Dr. Roland Griffiths '68 with an associate

The research method was developed by Joseph V. Brady, a Johns Hopkins researcher widely acknowledged as the father of behavioral pharmacology. Brady’s work demonstrated that animals, given free access to certain drugs, will become addicted to them. This finding led to the understanding that drug addiction has a significant biological component and is not merely a result of weakness or bad character, as had been previously thought.

After completing his doctoral studies in 1972, Griffiths came to Johns Hopkins to work directly with Brady. He joined his friend and colleague from Minnesota, George Bigelow. Together they broke new ground studying the effects of alcohol, nicotine, and numerous other drugs, both legal and illegal.

In the 1980s, building on some of what he learned in Brady’s lab, Griffiths perfected a method of training baboons to distinguish one drug from another based on their physical responses to them. This methodology has proven extremely useful in assessing new drugs in development, and detecting subtle but important differences in similar compounds.

Colleagues describe Griffiths as a rigorous and persistent researcher, who asks intelligent questions and designs experiments that yield unquestionably solid data.

As a postdoctoral fellow in Griffiths’ lab in the 1970s, Jack Henningfield knew he was learning from a pioneer and a master. “Even then, his reputation was established as someone who worked to achieve the highest level of excellence,” says Henningfield, vice president for research and health policy at Pinney Associates, consultants to the pharmaceutical industry. “A paper published with his name on it is equivalent to the Good Housekeeping stamp of approval in science.” 

“He brings excellent quality science to his work,” says Bigelow. At the same time, because of Griffiths’s high standards, “He can be very controlling,” Bigelow notes. “He can be very insistent on doing things his way.”

Griffiths consults for the pharmaceutical industry and government agencies, and he serves on the World Health Organ­ization’s Expert Advisory Panel on Drug Dependence. He is considered a leading authority on caffeine, as well as on hallucinogens and sedative hypnotics, the class of drugs that includes tranquilizers and sleeping pills. It is largely as a result of his research that caffeine came to be recognized as an addictive drug.

After a quarter-century of investigating caffeine dependency, Griffiths has riled many in the beverage and soft drink industries. He has been dubbed an “anti-caffeine crusader” and attacked for conducting “fizzy research.”

Undaunted by this criticism, he has more recently turned his attention to the $5.4-billion-a-year energy-drink industry. These beverages, containing anywhere from 50 to 500 milligrams of caffeine, are marketed to adolescents who might be unaware of the risks associated with high consumption. In the September 2008 issue of the journal Drug and Alcohol Dependence, Griffiths presented scientific evidence suggesting young adults who consume energy drinks are at higher risk for abusing other drugs.
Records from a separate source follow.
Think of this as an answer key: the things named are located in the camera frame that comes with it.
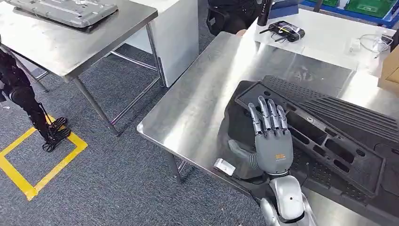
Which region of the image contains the white desk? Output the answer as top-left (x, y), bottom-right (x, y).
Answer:
top-left (253, 8), bottom-right (397, 71)

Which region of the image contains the black plastic frame plate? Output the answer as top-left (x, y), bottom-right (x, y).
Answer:
top-left (234, 81), bottom-right (386, 198)

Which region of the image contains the steel work table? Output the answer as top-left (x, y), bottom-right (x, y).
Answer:
top-left (136, 31), bottom-right (399, 226)

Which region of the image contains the green tray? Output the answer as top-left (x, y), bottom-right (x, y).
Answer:
top-left (344, 0), bottom-right (397, 19)

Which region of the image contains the cardboard box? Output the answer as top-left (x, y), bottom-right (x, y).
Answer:
top-left (377, 44), bottom-right (399, 95)

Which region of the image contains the black handheld device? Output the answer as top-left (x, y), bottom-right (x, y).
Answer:
top-left (259, 20), bottom-right (306, 43)

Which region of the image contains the white cable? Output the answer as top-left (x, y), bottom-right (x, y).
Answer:
top-left (350, 33), bottom-right (394, 59)

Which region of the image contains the black cylinder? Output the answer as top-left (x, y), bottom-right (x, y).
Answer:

In October, Griffiths wrote a letter to the U.S. Food and Drug Administration calling for federal regulation of the labeling and content of energy drinks. The letter was signed by 97 other experts on drug abuse and addiction.

The kind of gravitas that enables Griffiths to take on the soft drink industry and challenge federal agencies is exactly what his colleagues are counting on to bring credibility to the study of hallucinogens for therapeutic use. “This area of behavioral pharmacology is such a hot potato that few in recent decades have seriously investigated it,” Henningfield says. “His imprimatur on the research is causing it to be taken seriously.”

Ever the hard-nosed researcher, Griffiths considers his current work with psilocybin one of the most significant endeavors of his 40-year career. “I can’t think of anything more important to be doing,” he says.

As Barry Sears sees it, “Roland is one of the great examples that you can be a great researcher, but never lose sight of the truly important things in life such as understanding yourself and your place in the world. All of that ultimately comes from understanding the mind-body connection.” 

Christine Stutz is a Baltimore writer.